I can't begin to explain the feelings of terror, disgust and anger that can arise when survivors of living with an alcoholic are forced to encounter such behaviour.

His reassuring her that he's not an alcoholic won't work. It's her fear over loss of control that's at the root of all this.

You have no real idea what she's been through or what she needs to cope every day. I suggest your DH tries listening to her instead of attempting to justify his selfish behaviour.

OhGood · 17/05/2017 13:41

"Any tips on what topics of conversation I can bring up around a silent dinner table?" :)

Brexit how loud do you want it to get?

Quartz2208 · 17/05/2017 13:46

I think you both need to remember though that sitting down and telling her everything will be ok, he is not his Dad and he is not an alcoholic is exactly what she would have been told by her husband.

The fact is in her mind she raised the drinking issue and his response was to drink even more, I would be surprised if that is not exactly like his Dad!

I think you have separate issues here, the food and parenting your MIL is wrong. The drink why exactly did he decide to get so drunk. That is what he needs to decide and talk to his mother about.

expatinscotland · 17/05/2017 13:48

'Any tips on what topics of conversation I can bring up around a silent dinner table?'

Yeah, what time you need to get to the airport for your return flight to the UK.

grannytomine · 17/05/2017 13:54

diddl having brought up 4 kids and had various teenagers lying around after a night out I can't see the attraction either. I've been told it feels like a migraine and I would do anything to avoid one of those.

Fortunately the teenagers who have stayed here have never mooned at me, have managed to get to the loo before vomiting and don't feel the need to sing football songs. I would probably have been less tolerant if they had been so antisocial.

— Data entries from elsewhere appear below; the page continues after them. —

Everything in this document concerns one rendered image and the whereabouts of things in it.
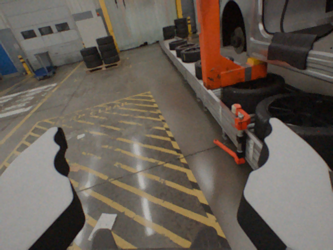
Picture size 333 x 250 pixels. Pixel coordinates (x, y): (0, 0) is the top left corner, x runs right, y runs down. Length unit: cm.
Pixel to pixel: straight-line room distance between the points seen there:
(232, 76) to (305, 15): 87
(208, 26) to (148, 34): 1058
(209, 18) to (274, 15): 67
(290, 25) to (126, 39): 1071
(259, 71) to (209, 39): 68
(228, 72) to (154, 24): 1063
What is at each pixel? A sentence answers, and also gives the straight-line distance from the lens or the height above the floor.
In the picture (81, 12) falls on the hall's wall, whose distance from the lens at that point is 1244.
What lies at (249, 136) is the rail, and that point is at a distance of 152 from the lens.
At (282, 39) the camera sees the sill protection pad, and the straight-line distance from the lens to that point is 184.
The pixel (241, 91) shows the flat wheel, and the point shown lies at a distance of 200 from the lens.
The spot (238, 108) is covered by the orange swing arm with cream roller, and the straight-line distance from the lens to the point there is 168.
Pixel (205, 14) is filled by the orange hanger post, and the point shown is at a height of 125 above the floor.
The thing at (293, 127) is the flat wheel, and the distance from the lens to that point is 147.
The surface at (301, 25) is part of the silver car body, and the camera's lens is 236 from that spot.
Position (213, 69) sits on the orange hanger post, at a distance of 199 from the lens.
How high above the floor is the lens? 129
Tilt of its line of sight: 31 degrees down
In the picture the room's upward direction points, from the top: 13 degrees counter-clockwise

NavyandWhite · 17/05/2017 13:58

This reply has been deleted

Message withdrawn at poster's request.

Ecureuil · 17/05/2017 14:00

She's invited them to her holiday home, paid for flights, cooked lovely food for everyone and because the H has behaved like a dick and got wasted has said something

She said something before H got wasted. He got wasted in response to her complaining about them drinking moderately.

NavyandWhite · 17/05/2017 14:05

This reply has been deleted

Message withdrawn at poster's request.

RoseandVioletCreams · 17/05/2017 14:06

Op your trying too hard!

Let them bring and worry about chatting!!

Ecureuil · 17/05/2017 14:13

It says in the OP that on day 3 after dinner MIL stood up and asked why they had to drink so much

Yes, OP says she said this when they'd both had a moderate amount to drink (a few gin and tonics)?
DH didn't get wasted and moon round the pool(!) until day 4.

diddl · 17/05/2017 14:16

What has it been like the other times that you have stayed?

NavyandWhite · 17/05/2017 14:19

This reply has been deleted

Message withdrawn at poster's request.

girlywhirly · 17/05/2017 15:19

I'd like to know whether MIL has received (or even sought) any help or counselling for herself because of her former husband's alcoholism. Even if she has in the past, perhaps she could do with some more, because her behaviour and her mistrust will drive her son away and she will be lucky to see her grandchild at all. All the controlling behaviour and treating her son as if he is still a teenager isn't on.